Early on, the final height of the Burj Dubai was a closely held secret, partly because Emaar wanted to surround the project with mystery. But with completion expected next year, now Mohamed Ali Alabbar is willing to give away the secret.

Credit: Emaar Properties

“It will be 170 stories tall, 40 percent taller than anything else ever built,” he says, adding that he isn't sure how long the record will stand. “I'm sure that someone else in China or Dubai will [eventually] do something even bigger.”

The largely residential building, rising at an average of one floor every three days, already surpasses Europe's tallest building, Moscow's Naberezhnaya Tower. It was on pace to eclipse the world-record holder, the Taipei 101, this summer. In September, the Burj reached 150 stories, making it the world's tallest free-standing structure, surpassing the CN Tower in Toronto.

The tapering, three-winged tower is built primarily with concrete. The last several floors and spire, though, will be framed with structural steel.

An Armani Hotel, the first of its kind, will occupy the lower 37 floors. Floors 45 through 108 will have 700 private apartments. Corporate offices and suites will fill most of the remaining floors, except for a 123rd-floor lobby and 124th-floor indoor/outdoor observation deck. The spire will hold communications equipment, and an outdoor swimming pool will be located on the 78th floor.
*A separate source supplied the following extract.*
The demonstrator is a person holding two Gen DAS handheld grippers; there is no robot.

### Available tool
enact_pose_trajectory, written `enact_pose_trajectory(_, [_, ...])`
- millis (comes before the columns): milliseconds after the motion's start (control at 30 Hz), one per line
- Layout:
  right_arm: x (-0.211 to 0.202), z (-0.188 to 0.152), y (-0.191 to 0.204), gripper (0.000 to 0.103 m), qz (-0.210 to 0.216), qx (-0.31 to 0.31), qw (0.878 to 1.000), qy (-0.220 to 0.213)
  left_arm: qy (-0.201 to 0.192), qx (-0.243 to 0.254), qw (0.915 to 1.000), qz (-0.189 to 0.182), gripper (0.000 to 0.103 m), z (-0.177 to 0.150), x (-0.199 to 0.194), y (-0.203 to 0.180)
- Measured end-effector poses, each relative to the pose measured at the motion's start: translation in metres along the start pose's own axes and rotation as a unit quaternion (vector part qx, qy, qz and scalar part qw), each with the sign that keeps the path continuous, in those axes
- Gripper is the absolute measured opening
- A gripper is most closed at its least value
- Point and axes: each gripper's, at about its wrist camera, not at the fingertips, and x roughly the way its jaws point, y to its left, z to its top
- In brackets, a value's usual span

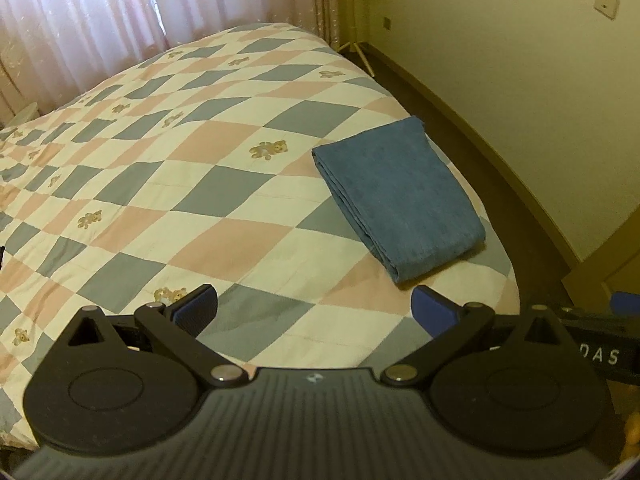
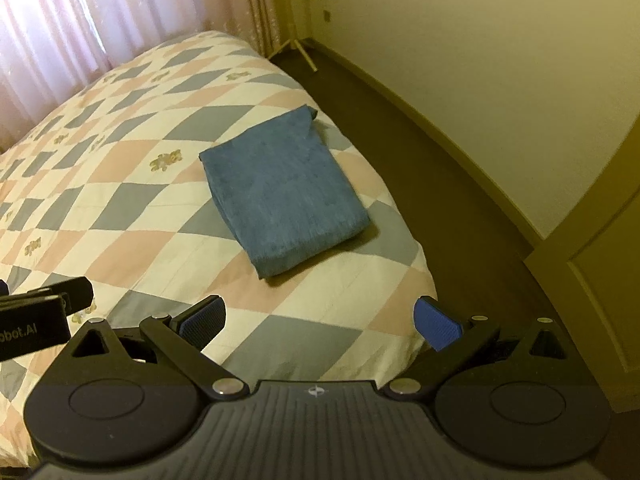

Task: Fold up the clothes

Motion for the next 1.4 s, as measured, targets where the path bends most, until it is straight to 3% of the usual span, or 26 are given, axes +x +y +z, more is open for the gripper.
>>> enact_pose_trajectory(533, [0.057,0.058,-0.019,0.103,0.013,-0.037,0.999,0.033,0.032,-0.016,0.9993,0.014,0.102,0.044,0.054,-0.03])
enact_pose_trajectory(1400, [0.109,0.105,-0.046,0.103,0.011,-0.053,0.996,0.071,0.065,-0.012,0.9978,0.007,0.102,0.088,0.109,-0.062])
CLOSE WATCH ON LABORPRACTICES

Several times a year, working conditions in Dubai reach a boiling point that spills over into a full-blown protest picked up by the local newspapers and international labor organizations. In March, immigrant workers—who account for more than 90 percent of Dubai's laborers—picked the construction site of the Burj Dubai to protest low wages. In Dubai, non-skilled laborers make as little as $4 a day and skilled carpenters only $7.50.

The workers at the Burj Dubai were angry that they weren't paid for their commute time—they're transported an hour each way from work camps. A Gulf News report added that it also took as long as an hour to punch their time cards—there are only nine machines for 3,000 workers.

As the economy of Dubai has grown at a double-digit rate and attracted international attention, its labor practices—though not much different from other conservative Arab states—have come under fire. Dubai relies on an estimated 10 million foreign laborers, many from India, Pakistan, and Bangladesh, to construct its towers.

Protests erupted in recent years over unsanitary conditions in the temporary housing, unpaid wages, the withholding of employee passports, and non-payment to middlemen who arrange to bring foreign workers to the country. All these conditions are being monitored by the Human Rights Watch, an international organization that has called for a stop to them.

The United Arab Emirates (UAE) government appears responsive at times, though it's hard to say whether much has changed. The government directed its labor minister to set up a special labor court to resolve disputes, increase the number of government inspectors, require employers to provide mandatory health insurance, and develop mechanisms for workers to collect unpaid wages.

But, in March, Human Rights Watch reported that nothing had really come of this. The organization could find no public record of an employer in the construction industry forced to pay a substantial fine or suffer any criminal liability even when found guilty of violating labor law.

The U.S. Department of State, which issues State in Country Reports on Human Rights Practices, says in its 2005 report that while the standard workday in the UAE is eight hours and the standard work-week is six days, the standards are not strictly enforced. It adds that the government doesn't impose minimum wage guidelines.

“Low-skilled employees were often provided with sub-standard living conditions, including overcrowded apartments or lodging in unsafe and unhygienic ‘labor camps,' lack of electricity, lack of potable water, and lack of adequate cooking and bathing facilities,” the report says.